**Exercise:** Search the listing below for the line containing "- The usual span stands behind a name". From there through the line containing "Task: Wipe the", transcribe every line exactly, both ends included.

**Provided data:**
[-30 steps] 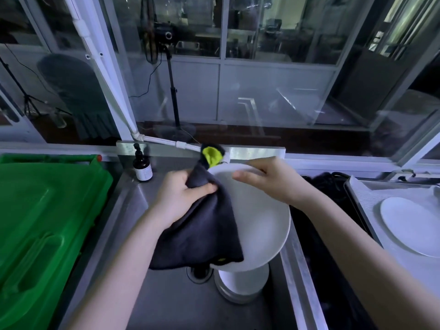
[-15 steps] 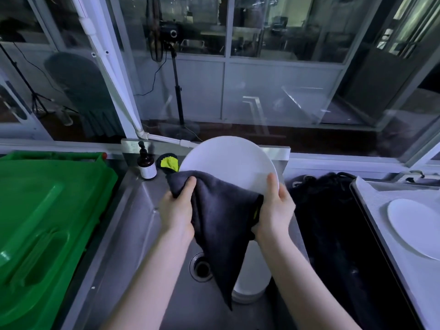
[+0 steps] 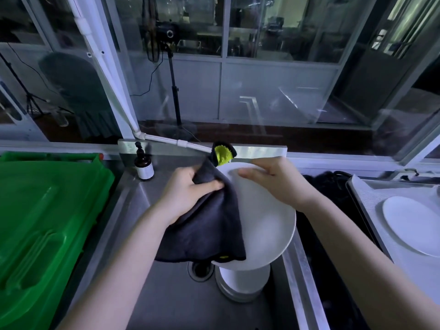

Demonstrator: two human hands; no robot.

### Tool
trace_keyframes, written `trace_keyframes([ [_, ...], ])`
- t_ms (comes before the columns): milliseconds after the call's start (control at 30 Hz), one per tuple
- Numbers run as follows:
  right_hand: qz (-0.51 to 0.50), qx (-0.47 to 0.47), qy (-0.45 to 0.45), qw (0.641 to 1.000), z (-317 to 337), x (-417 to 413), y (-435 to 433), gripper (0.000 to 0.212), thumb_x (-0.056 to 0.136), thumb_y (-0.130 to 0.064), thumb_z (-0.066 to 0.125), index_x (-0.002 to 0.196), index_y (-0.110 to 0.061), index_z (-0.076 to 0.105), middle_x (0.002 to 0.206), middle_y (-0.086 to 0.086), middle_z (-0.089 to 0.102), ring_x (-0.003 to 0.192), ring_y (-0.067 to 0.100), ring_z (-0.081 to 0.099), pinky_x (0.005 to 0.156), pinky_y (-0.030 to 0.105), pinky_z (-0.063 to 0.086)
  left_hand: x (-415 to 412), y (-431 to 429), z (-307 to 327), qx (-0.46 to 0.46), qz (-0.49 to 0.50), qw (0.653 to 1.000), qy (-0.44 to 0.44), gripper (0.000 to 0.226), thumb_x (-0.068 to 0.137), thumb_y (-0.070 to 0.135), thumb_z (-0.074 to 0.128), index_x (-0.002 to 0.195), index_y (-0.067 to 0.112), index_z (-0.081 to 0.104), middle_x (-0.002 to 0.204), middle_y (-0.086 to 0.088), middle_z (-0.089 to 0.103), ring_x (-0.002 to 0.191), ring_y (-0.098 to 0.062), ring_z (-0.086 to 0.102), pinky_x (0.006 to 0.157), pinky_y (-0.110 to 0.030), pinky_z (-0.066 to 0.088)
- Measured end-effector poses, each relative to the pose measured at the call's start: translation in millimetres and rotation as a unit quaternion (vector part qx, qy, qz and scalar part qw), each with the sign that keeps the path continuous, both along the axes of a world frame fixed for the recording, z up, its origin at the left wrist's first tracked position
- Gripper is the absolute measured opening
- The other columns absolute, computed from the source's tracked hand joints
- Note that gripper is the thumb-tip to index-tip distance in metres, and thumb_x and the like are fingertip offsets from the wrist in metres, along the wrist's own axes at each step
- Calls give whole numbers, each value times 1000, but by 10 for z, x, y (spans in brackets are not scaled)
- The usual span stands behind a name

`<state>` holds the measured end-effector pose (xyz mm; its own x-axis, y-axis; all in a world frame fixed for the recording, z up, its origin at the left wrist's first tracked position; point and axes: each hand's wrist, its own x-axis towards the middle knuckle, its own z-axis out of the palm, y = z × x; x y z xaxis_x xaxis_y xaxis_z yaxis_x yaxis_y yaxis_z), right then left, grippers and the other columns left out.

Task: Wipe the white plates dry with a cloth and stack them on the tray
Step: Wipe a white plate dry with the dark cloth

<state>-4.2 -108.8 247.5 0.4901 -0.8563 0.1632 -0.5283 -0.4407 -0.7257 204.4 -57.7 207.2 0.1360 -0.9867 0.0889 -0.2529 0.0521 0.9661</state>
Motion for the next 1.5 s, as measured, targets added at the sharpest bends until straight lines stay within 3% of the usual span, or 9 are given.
trace_keyframes([
  [133, -161, 89, -229, 956, -222, 13, 90, 44, 93, -36, 67, 70, -1, 56, 63, 0, 45, 59, 12, 42, 55, 27, 32, -47, 52, -220, 17, 169, 969, 180, 10, 83, 25, 77, 77, 19, 71, 72, 7, 74, 72, -6, 69, 60, -19, 54],
  [267, -334, 175, -460, 804, -581, 349, 351, 37, 88, -40, 64, 67, -9, 59, 67, -5, 52, 65, 9, 49, 63, 28, 40, -194, 112, -473, 112, 326, 886, 310, 32, 79, 47, 75, 88, 17, 70, 73, 3, 75, 70, -11, 73, 60, -26, 54],
  [533, -55, 113, -107, 986, -13, -50, 14, 25, 84, -42, 76, 91, -18, 72, 86, 6, 74, 79, 26, 67, 71, 39, 53, 134, 80, -274, 48, 157, 967, 194, 7, 83, 21, 76, 81, 16, 72, 77, 3, 76, 74, -10, 71, 65, -26, 54],
  [667, 19, 34, 115, 993, 61, 121, -31, 50, 88, -50, 67, 104, -3, 69, 98, 18, 70, 86, 17, 63, 80, 37, 48, 57, 65, -80, 25, 16, 999, 21, 9, 77, 16, 81, 73, 19, 73, 73, 5, 74, 65, -3, 65, 61, -18, 51],
  [833, -112, 150, -156, 970, -45, 62, -12, 37, 94, -36, 67, 83, -1, 68, 73, 14, 63, 69, 20, 56, 66, 38, 43, -2, 144, -253, 39, 164, 971, 169, 10, 82, 24, 77, 83, 16, 71, 77, 3, 75, 81, -15, 71, 72, -28, 56],
  [1033, -375, 244, -430, 784, -604, 497, 441, 23, 94, -41, 60, 80, -26, 71, 92, 1, 74, 87, 18, 71, 73, 32, 55, -276, 179, -568, 145, 341, 860, 351, 34, 82, 41, 76, 91, 10, 65, 87, -8, 71, 80, -25, 70, 66, -33, 57],
  [1167, -224, 165, -350, 895, -620, 229, 552, 12, 99, -38, 58, 105, -41, 68, 106, -1, 74, 106, 23, 69, 91, 40, 56, -2, 175, -548, 133, 295, 885, 334, 27, 84, 38, 73, 94, 13, 68, 85, -5, 74, 76, -17, 73, 58, -26, 54],
  [1300, -4, -163, -47, 986, -403, -215, 544, 72, 84, -53, 71, 145, -23, 48, 155, -5, 43, 146, 14, 36, 118, 30, 32, 241, 115, -424, 126, 263, 906, 306, 19, 84, 35, 74, 91, 18, 70, 81, -1, 77, 74, -15, 74, 58, -24, 54],
  [1500, 205, -470, 257, 819, -270, -183, 427, 43, 88, -29, 76, 127, -13, 69, 143, 8, 57, 136, 28, 50, 111, 46, 43, 304, 4, -214, 155, 176, 938, 256, 13, 86, 26, 73, 92, 14, 71, 71, 2, 75, 62, -11, 72, 51, -19, 53],
])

**Solution to this problem:**
- The usual span stands behind a name

`<state>` holds the measured end-effector pose (xyz mm; its own x-axis, y-axis; all in a world frame fixed for the recording, z up, its origin at the left wrist's first tracked position; point and axes: each hand's wrist, its own x-axis towards the middle knuckle, its own z-axis out of the palm, y = z × x; x y z xaxis_x xaxis_y xaxis_z yaxis_x yaxis_y yaxis_z), right then left, grippers and the other columns left out.

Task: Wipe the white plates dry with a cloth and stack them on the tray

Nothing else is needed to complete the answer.